FAA looks to rein in controller costs

 - July 27, 2011, 6:20 AM

A report by the Transportation Department’s inspector general determined that the three-year 2009 collective bargaining agreement (CBA) between the FAA and the National Air Traffic Controllers Association (Natca) will cost the FAA $669 million more than it would have cost to extend an earlier agreement that was signed in 2006.

The Office of the Inspector General (OIG) found that while the FAA’s approach to developing this estimate appears to be reasonable, it includes several provisions that could escalate costs beyond the already high projection.

Similar provisions in the 1998 FAA/Natca agreement led to significant additional costs. The FAA’s initial cost estimate for the 1998 agreement was $200 million, but the agreement eventually required more than $1 billion in additional funds.

These overruns spurred House Transportation and Infrastructure Committee chairman John Mica (R-Fla.) to request that the OIG review the costs associated with the three-year 2009 agreement to ensure they will be controlled and remain within the FAA’s estimates.

Preventing Cost Overruns

According to the OIG, the objectives of its audit were to evaluate the accuracy and completeness of the FAA’s cost estimate of the new contract, identify contract provisions that could escalate costs and determine if the agency has sufficient controls in place to prevent cost escalations.

“I requested that the DOT issue this report so that we can avoid repeating past mistakes that led to the outrageous costs associated with the 1998 collective bargaining agreement,” said Mica. “With this report, the FAA has been given fair warning that it must closely oversee the use of taxpayer money and put controls in place to avoid another $1 billion bill that we can ill afford. It is crucial that we do all we can to protect the American taxpayer and ensure that those cost overruns are not repeated with the current agreement.”

Also included in the IG’s report are recommendations to the FAA to update the cost estimate of the 2009 CBA annually to reflect any changes in the underlying assumptions and incorporate it into its annual budget request. The OIG included this recommendation because the FAA’s personnel costs under the 2009 contract were $14 million higher than the agency initially estimated for the first year of the pact.

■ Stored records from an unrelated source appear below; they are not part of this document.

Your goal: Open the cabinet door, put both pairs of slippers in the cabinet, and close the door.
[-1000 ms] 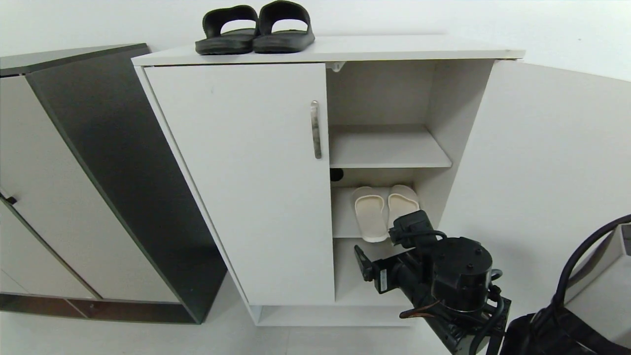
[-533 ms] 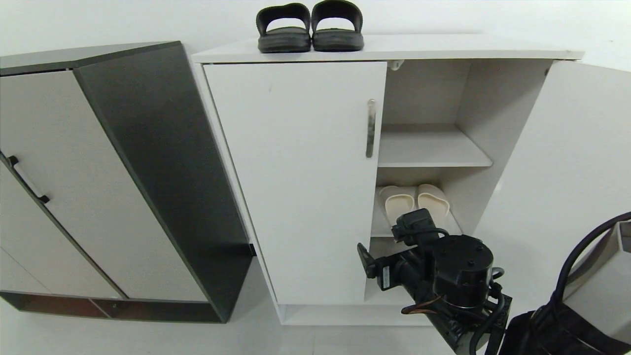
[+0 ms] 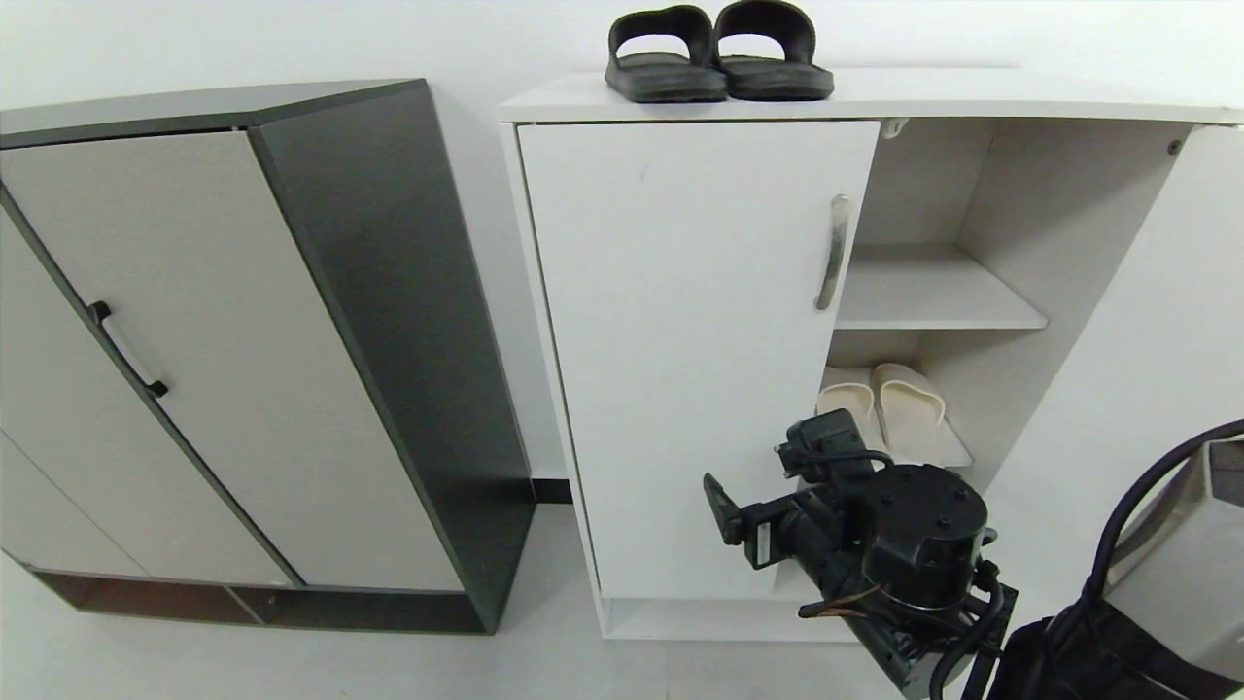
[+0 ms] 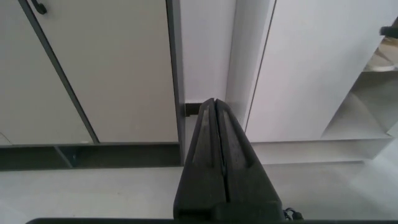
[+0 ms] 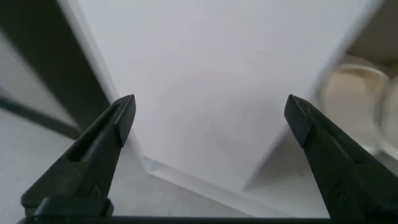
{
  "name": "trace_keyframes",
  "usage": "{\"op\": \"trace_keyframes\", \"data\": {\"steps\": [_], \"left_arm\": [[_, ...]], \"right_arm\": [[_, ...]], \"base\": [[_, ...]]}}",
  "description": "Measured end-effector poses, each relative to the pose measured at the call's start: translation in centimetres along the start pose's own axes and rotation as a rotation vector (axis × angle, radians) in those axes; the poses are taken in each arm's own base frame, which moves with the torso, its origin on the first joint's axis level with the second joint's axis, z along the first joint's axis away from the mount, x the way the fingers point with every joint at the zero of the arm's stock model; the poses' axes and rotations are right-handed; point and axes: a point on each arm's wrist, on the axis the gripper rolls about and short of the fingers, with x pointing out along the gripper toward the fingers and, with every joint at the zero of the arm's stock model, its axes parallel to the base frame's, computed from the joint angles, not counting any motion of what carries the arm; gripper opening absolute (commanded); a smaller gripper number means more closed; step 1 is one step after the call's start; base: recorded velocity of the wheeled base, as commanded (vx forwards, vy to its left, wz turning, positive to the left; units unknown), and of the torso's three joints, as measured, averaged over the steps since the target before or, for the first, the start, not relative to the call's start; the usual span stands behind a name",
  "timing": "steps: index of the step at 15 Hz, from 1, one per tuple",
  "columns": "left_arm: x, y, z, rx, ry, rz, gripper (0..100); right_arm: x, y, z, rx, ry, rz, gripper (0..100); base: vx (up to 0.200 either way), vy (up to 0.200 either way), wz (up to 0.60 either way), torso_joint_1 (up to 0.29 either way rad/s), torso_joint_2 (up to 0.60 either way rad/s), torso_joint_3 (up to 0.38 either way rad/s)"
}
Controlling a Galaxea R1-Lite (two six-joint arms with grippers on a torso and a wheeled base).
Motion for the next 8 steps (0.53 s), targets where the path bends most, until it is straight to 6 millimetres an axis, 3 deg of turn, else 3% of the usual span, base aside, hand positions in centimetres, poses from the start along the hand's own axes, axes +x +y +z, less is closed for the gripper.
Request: {"op": "trace_keyframes", "data": {"steps": [8], "left_arm": [[0.0,0.0,0.0,0.003,0.001,0.0,0]], "right_arm": [[0.6,-0.3,-1.3,-0.018,-0.07,0.041,100]], "base": [[0.0,0.0,0.0,0.0,0.0,0.0]]}}
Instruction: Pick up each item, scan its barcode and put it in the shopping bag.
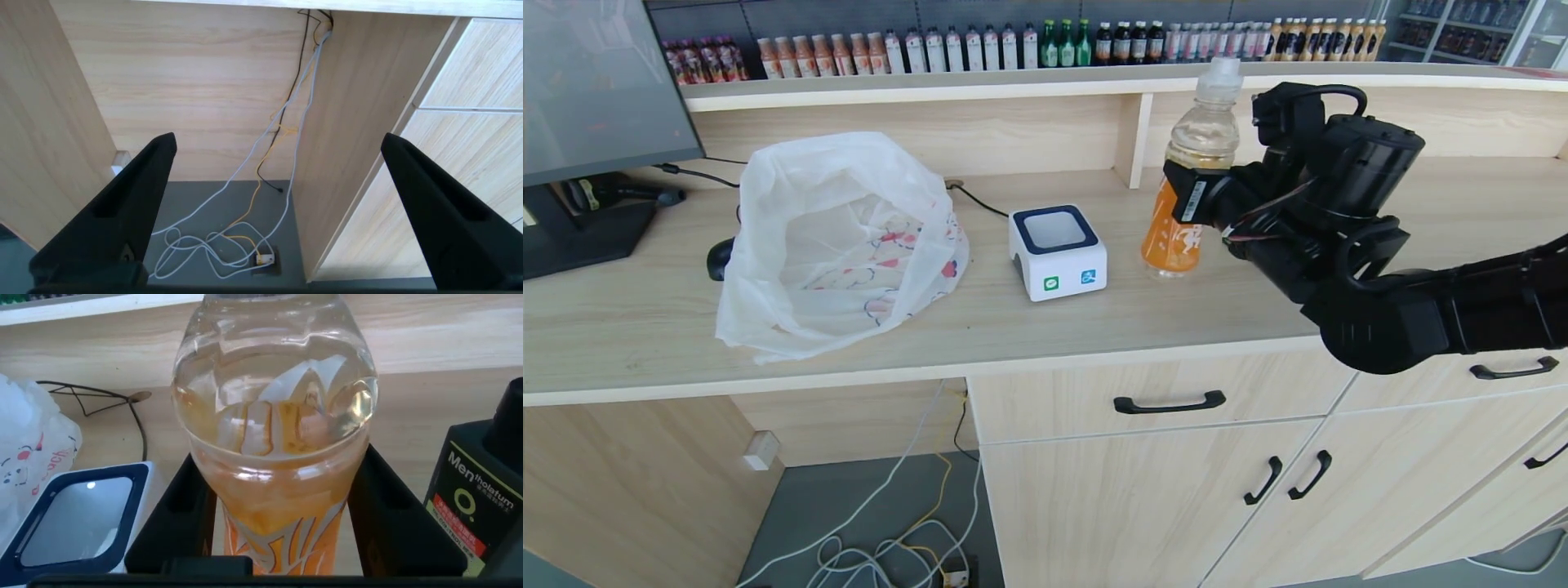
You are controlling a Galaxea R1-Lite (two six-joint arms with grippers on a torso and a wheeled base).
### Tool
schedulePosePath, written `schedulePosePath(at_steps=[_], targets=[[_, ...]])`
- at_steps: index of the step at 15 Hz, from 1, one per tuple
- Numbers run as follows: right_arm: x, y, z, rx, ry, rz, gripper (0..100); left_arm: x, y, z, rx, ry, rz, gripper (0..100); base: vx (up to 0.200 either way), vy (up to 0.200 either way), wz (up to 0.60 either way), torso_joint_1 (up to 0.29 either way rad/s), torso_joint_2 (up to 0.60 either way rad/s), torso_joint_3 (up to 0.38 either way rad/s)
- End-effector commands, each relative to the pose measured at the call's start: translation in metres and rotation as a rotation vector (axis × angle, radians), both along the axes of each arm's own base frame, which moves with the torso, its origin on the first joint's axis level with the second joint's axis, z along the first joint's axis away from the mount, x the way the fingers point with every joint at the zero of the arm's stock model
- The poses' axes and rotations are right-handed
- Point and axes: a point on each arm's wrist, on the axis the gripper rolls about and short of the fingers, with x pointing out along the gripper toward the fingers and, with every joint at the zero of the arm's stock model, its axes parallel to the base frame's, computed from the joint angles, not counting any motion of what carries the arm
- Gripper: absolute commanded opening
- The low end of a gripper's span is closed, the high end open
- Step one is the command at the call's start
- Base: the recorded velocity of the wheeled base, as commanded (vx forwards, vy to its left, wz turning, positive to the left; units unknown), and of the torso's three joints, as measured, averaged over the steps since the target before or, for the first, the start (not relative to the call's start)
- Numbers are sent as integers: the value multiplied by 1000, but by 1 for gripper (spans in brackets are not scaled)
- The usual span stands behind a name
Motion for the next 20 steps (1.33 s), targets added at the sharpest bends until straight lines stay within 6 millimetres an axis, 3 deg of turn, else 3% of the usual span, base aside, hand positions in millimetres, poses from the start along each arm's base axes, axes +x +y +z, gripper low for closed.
schedulePosePath(at_steps=[1, 4, 5, 12, 17, 20], targets=[[-9, -3, 1, 0, 3, 0, 0, 0, 0, 0, 0, -1, 0, 100, 0, 0, 0, 0, 0, 0], [-8, -4, -3, -6, 15, 0, 0, 0, 0, 0, 0, -1, 0, 100, 0, 0, 0, 0, 0, 0], [-8, -4, -4, -7, 16, 0, 100, 0, 0, 0, 0, -1, 0, 100, 0, 0, 0, 0, 0, 0], [-7, -3, -7, -25, 23, 1, 100, 0, 0, 0, 0, -1, 0, 100, 0, 0, 0, 0, 0, 0], [12, 7, -23, -42, 0, -4, 100, 0, 0, 0, 0, -1, 0, 100, 0, 0, 0, 0, 0, 0], [16, 9, -20, -35, -23, -4, 100, 0, 0, 0, 0, -1, 0, 100, 0, 0, 0, 0, 0, 0]])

“The 2009 CBA is the first successfully negotiated CBA since a five-year agreement ratified in 1998, which was associated with significant cost overruns,” the report summarized. “The FAA estimates the 2009 agreement will cost $669 million more than extending the controller work rules that were in place before the 2009 agreement.”

The OIG found that while the FAA’s methodology for developing this estimate appears to be reasonable, it includes several assumptions that might increase total costs, such as the rate at which veteran controllers retire.

“There are also some provisions in the 2009 CBA that could escalate costs beyond the FAA’s estimate, including negotiated memoranda of understanding (MOU),” the auditors determined. “While the FAA established controls in 2003 to prevent additional costs with MOUs, we found that those controls are insufficient and that agency personnel do not consistently adhere to them.”

The report made four recommendations to help the FAA ensure its internal control policies are sufficient to prevent cost escalations. “The FAA concurred with or met the intent of our recommendations, and we consider them resolved pending completion of planned actions,” the DOT IG said.